90/10 Cupronickel Tubing for Heat Exchangers & Condensers
“In seawater heat transfer systems, material failure is never a small problem — 90/10 cupronickel is the alloy that earns its keep.”
Introduction
Heat exchangers and condensers operating in marine, offshore, and power generation environments face a relentless combination of thermal cycling, high flow velocities, and corrosive seawater. Choosing the right tubing material is not merely a cost decision — it is a reliability and safety decision.
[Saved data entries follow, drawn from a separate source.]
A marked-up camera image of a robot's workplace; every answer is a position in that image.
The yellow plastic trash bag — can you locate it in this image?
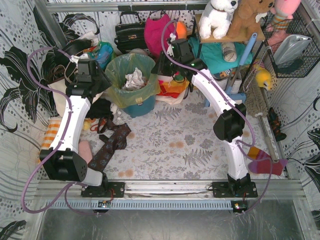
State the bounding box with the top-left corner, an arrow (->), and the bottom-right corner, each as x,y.
104,53 -> 161,109

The teal plastic trash bin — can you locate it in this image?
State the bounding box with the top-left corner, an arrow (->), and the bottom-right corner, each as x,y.
122,95 -> 156,118

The blue floor squeegee mop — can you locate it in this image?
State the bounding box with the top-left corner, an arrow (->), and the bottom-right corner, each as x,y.
204,32 -> 258,108

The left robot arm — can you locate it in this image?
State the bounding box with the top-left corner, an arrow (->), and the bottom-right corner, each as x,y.
39,59 -> 112,189

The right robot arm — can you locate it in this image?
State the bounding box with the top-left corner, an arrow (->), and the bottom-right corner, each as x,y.
152,39 -> 258,198

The colorful tie-dye cloth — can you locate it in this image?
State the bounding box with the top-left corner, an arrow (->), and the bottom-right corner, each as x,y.
92,41 -> 116,70

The rainbow striped bag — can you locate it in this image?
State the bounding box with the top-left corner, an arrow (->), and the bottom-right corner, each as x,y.
157,75 -> 189,99

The cream canvas tote bag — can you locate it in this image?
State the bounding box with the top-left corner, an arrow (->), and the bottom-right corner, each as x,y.
48,78 -> 102,118

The magenta fabric bag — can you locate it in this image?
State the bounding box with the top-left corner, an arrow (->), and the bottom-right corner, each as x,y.
144,13 -> 171,59

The crumpled white paper trash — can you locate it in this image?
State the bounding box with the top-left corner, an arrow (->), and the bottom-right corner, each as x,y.
122,67 -> 148,91

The orange plush toy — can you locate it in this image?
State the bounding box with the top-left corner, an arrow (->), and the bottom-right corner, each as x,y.
175,21 -> 188,39

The teal folded cloth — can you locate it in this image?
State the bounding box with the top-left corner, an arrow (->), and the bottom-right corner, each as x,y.
199,42 -> 246,74

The black wide-brim hat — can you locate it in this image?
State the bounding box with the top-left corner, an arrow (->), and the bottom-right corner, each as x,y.
55,39 -> 92,62

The grey patterned sock roll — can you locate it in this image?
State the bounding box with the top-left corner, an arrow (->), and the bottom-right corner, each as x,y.
221,42 -> 237,63

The white storage box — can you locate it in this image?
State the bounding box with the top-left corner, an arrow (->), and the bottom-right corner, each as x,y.
214,72 -> 243,95

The white husky plush dog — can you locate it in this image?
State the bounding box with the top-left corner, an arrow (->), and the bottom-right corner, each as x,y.
198,0 -> 239,40

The black leather handbag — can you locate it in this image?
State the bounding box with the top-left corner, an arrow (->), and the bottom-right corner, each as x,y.
114,11 -> 148,54

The orange checkered towel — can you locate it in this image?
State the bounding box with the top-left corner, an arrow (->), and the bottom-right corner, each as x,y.
40,116 -> 62,150

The brown floral necktie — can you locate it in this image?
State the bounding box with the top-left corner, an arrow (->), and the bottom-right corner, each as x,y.
88,120 -> 131,172

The brown teddy bear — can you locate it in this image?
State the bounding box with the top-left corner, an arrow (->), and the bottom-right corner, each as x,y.
227,0 -> 275,39

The yellow plush duck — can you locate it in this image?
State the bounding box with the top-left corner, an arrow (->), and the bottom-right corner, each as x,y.
253,62 -> 272,91

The beige bristle broom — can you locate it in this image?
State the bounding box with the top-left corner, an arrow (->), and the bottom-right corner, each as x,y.
243,76 -> 279,163

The silver foil pouch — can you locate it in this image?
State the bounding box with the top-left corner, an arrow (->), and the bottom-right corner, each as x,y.
273,34 -> 312,65

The pink plush toy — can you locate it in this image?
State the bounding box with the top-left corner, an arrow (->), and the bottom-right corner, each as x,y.
265,0 -> 301,32

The dark patterned cloth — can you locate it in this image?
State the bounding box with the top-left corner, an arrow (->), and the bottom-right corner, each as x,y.
267,107 -> 287,142

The striped colorful sock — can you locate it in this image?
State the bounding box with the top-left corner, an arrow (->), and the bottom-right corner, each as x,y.
247,146 -> 288,176

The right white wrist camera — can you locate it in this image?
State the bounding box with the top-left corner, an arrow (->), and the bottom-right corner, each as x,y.
167,32 -> 177,45

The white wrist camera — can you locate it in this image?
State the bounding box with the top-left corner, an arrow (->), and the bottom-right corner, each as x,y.
167,32 -> 177,45
70,53 -> 90,65

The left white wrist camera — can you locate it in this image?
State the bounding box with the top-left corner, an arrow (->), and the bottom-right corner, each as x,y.
70,53 -> 90,65

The wooden shelf with black frame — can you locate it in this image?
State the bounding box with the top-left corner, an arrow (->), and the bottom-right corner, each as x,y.
188,13 -> 270,93

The black wire basket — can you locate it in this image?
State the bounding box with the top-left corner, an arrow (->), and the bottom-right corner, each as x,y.
261,12 -> 320,78

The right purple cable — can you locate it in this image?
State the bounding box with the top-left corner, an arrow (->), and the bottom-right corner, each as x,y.
161,19 -> 273,213

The purple cable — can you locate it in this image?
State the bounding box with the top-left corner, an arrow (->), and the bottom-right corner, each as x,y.
161,19 -> 273,213
21,47 -> 101,216

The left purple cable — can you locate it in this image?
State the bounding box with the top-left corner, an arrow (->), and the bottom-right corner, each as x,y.
21,47 -> 101,216

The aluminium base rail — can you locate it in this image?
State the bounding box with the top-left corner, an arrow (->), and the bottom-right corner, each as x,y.
34,179 -> 306,200
Among the materials evaluated by engineers for these demanding services, 90/10 cupronickel (C70600) consistently stands out as the optimal balance between performance and value.

Material Overview
What Is 90/10 Cupronickel?
90/10 cupronickel is a copper-nickel alloy containing approximately 90% copper and 10% nickel, with small but critical additions of iron (1.0–1.8%) and manganese (0.5–1.0%). These trace elements are not incidental — iron in particular plays a decisive role in protecting the alloy against impingement attack and erosion-corrosion at high flow velocities.
The alloy is standardised under ASTM B111 (seamless tube) and ASTM B467 (welded tube), ensuring dimensional consistency and traceability for critical pressure equipment applications.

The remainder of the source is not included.